撂下狠话,韦院长甩了衣袖,这就头也不回地离开了。

正巧这时,牢房外的看守在泡茶,他闻出香气,脚下一顿,拿过茶杯呷了一口。

“嗯,此碧螺春虽好,但搁放的太久了,味道早已不复当初,以后,不喝也罢。”韦院长垂下眸子,又摇摇头,步子迈得更决绝了。

只留下牢房里的妇人,听出此话深意,痛苦地拍打着牢门,尖叫声响彻大营。

离了东砬子山后,韦院长收拾好情绪,心头并无缺憾了。

虽然毕萝春早已不似初见时,但他在这世上,仍有至交之人。

此番明知毕萝春是刺杀要犯,可姜家为了成全自己,仍然肯冒着风险,让他过来见最后一面。

这其中的信任,和情意,只有经过世事浮沉之人,才能够体会到。

韦院长眼底浮出泪花,坐在马车里,神色忽然快意起来。

他仰头长叹,“得友人如此,夫复何求。
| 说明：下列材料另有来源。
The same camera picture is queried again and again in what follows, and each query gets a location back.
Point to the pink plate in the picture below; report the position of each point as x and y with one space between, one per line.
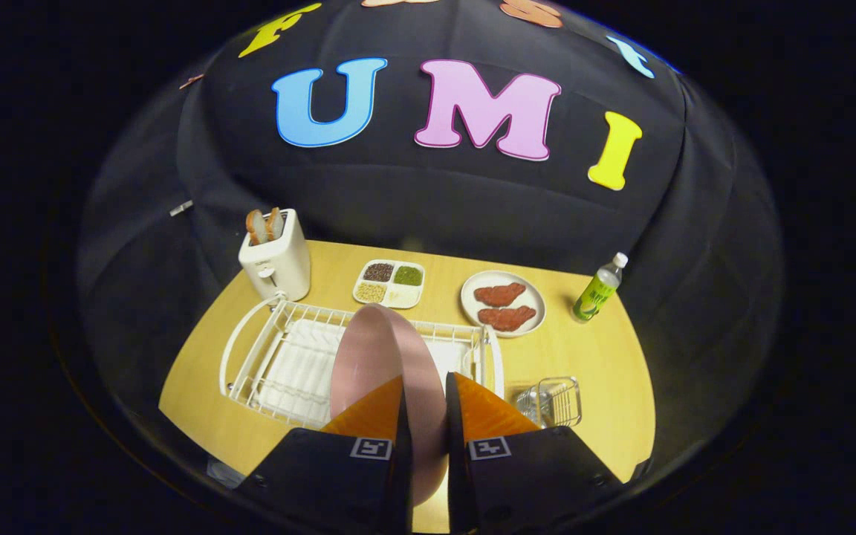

”

“得友人如此,夫复何求啊!”

……

傍晚,霞光染红了天边。

村口的泥巴小路,也被映得红艳艳。

姜丰泽穿戴齐整,带着辽东营众兄弟,和新征召上的愣头青,站在小路上和乡亲道别。

冯氏怕掉眼泪,躲在家里没出门,小糯宝挨个陪着几个哥哥,和三哥抱了又抱,这才挥挥小手送他们出发。

安排好了南军中事,穆亦寒也该着手调查威远侯了。

此人虽已身死,但身后藏的秘密太多,他定要抽丝剥茧,全给挖个干净才好。